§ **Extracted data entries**
[Start of section]
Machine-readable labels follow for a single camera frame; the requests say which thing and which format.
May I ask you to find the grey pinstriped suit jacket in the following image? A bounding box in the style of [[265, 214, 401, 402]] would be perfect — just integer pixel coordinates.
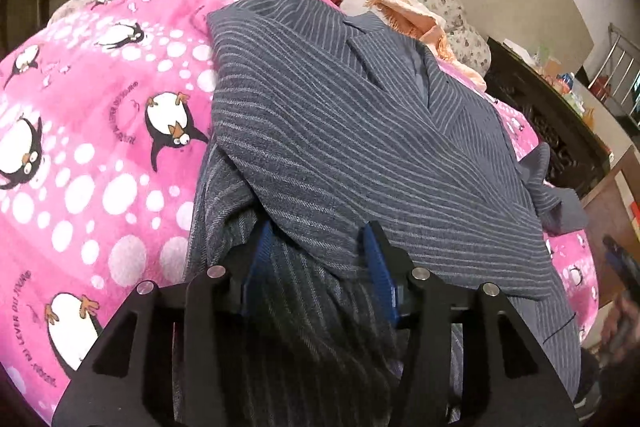
[[186, 0, 587, 426]]

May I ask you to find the person's right hand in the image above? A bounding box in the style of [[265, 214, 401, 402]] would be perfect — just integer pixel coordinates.
[[599, 291, 639, 367]]

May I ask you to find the brown wooden cabinet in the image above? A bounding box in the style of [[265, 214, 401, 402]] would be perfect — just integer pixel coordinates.
[[582, 146, 639, 308]]

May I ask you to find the dark carved wooden headboard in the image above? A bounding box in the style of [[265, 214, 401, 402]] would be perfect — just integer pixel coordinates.
[[485, 39, 610, 197]]

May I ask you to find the metal shelf rack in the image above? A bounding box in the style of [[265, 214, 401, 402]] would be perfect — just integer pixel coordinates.
[[588, 24, 640, 136]]

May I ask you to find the pink penguin blanket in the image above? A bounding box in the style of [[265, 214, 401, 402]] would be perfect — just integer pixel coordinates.
[[0, 0, 600, 425]]

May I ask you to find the peach orange cloth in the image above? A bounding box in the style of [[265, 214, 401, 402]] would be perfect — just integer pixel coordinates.
[[366, 0, 487, 92]]

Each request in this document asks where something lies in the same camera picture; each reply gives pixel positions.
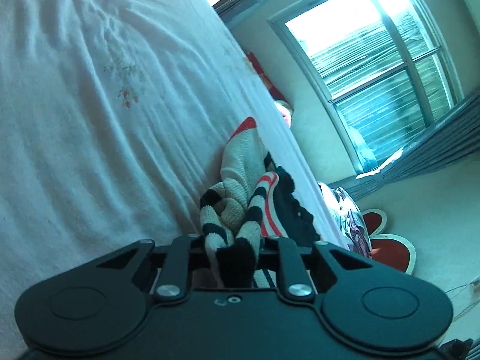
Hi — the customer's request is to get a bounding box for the striped knit sweater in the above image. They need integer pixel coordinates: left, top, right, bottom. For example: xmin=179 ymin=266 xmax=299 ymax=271
xmin=200 ymin=117 xmax=320 ymax=288

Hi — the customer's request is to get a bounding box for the red white headboard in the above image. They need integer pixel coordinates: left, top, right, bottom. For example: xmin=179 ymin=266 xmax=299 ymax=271
xmin=362 ymin=209 xmax=416 ymax=275

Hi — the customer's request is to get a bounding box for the floral bed sheet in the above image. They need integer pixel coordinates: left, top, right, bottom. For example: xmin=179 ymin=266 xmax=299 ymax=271
xmin=1 ymin=0 xmax=343 ymax=359

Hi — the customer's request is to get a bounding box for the blue right curtain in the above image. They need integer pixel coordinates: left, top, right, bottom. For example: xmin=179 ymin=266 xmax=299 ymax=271
xmin=330 ymin=89 xmax=479 ymax=200

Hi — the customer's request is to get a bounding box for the large window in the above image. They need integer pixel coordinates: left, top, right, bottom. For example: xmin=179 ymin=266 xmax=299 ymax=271
xmin=266 ymin=0 xmax=465 ymax=181

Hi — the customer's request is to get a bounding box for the hanging charger cable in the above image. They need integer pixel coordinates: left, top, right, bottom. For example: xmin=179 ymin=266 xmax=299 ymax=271
xmin=443 ymin=282 xmax=480 ymax=321
[End of section]
§ **What you should do**
A line belongs in the answer if it contains the word "camera"; copy every such line from the data above.

§ **Completed exercise**
Machine-readable labels follow for a single camera frame; the requests say which thing and which format.
Each request in this document asks where something lies in the same camera picture; each reply gives pixel positions.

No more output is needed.